Strzelanina w Raciborzu
76-letni Ryszard K. zastrzelił z broni palnej 52-letniego zięcia Jarosława S. oraz ranił swą 53-letnią córkę Elżbietę S. W chwili przybycia na miejsce policjantów, kobieta była przytomna i przekazała funkcjonariuszom rysopis napastnika. Następnie została zabrana do szpitala. Policjanci wysłali na miasto patrole w celu schwytania sprawcy. Wkrótce w domu obok policjanci znaleźli jego ciało. 76-latek popełnił samobójstwo strzelając z broni, którą chwilę wcześniej zabił zięcia i ranił córkę.
Marzec
Wodzisławianin potrącił pieszego
Do tragicznego w skutkach wypadku doszło 3 marca około 18.20, na ulicy Raciborskiej w Rybniku. Ze wstępnych ustaleń policjantów wydziału ruchu drogowego wynika, że kierujący samochodem osobowym audi – 38-letni mieszkaniec Wodzisławia Ślaskiego – jadąc w kierunku ulicy Granicznej, potrącił przechodzącego przez oznakowane przejście dla pieszych mężczyznę. Na miejsce zdarzania natychmiast przyjechało pogotowie ratunkowe. Niestety, w wyniku doznanych obrażeń, 51-letni mężczyzna zmarł.
Zabójstwo w Krzanowicach
Tragiczne wydarzenia rozegrały się 6 marca w jednym z domów przy ulicy Młyńskiej w Krzanowicach. Jak ustalili śledczy, 58-latek zaatakował swojego współlokatora. Obrażenia, które zadał swojej ofierze, okazały się śmiertelne. O zdarzeniu policjanci zostali powiadomieni przez mieszkańca Krzanowic, który dowiedział się o tragedii bezpośrednio od sprawcy.
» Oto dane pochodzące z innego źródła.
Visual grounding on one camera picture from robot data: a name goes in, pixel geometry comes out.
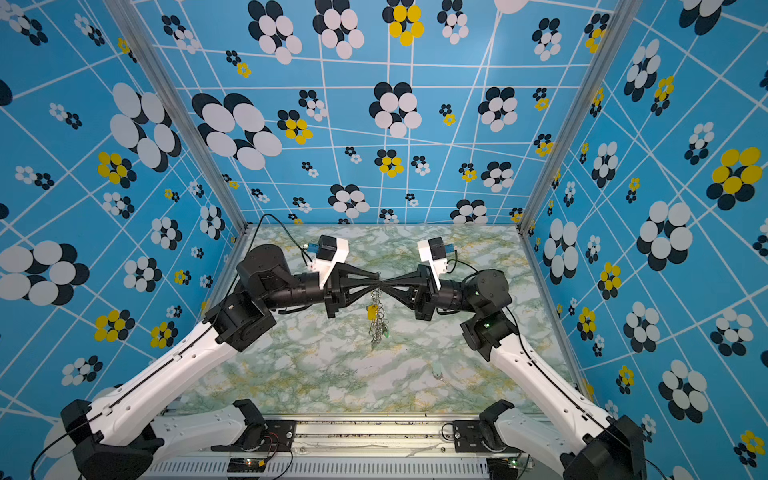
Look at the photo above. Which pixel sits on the aluminium corner post left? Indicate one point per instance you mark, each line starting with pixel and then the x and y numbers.
pixel 129 23

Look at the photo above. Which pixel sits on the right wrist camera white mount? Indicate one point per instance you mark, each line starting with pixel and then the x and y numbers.
pixel 433 252

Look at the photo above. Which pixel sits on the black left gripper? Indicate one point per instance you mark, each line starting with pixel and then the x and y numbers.
pixel 337 289

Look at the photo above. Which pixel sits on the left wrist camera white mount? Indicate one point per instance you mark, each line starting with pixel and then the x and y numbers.
pixel 329 251

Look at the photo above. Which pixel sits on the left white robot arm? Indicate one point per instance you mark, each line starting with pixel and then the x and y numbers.
pixel 121 435

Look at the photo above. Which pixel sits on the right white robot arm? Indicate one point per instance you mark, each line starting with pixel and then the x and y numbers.
pixel 528 360

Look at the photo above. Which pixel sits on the pale green key tag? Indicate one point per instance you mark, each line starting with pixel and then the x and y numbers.
pixel 437 371

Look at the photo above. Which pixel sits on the yellow key tag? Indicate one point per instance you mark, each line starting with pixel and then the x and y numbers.
pixel 373 312

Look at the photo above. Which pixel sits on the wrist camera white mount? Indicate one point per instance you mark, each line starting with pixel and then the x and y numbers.
pixel 433 252
pixel 329 251

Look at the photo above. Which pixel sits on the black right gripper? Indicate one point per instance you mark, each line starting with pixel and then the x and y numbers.
pixel 422 299

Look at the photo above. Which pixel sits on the aluminium corner post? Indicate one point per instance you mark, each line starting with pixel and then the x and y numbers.
pixel 620 23
pixel 129 23

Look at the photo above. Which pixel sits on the aluminium corner post right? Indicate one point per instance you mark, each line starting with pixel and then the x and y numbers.
pixel 620 23

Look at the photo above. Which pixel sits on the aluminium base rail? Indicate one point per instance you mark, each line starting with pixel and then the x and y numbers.
pixel 399 447
Podejrzany wyszedł z mieszkania i poinformował o tym co zrobił napotkanego mężczyznę. Związany z zabójstwem mieszkaniec Krzanowic został zatrzymany przez mundurowych z Komisariatu Policji w Krzyżanowicach i trafił do policyjnego aresztu. 58-latek w chwili zatrzymania w organizmie miał ponad 2 promile alkoholu.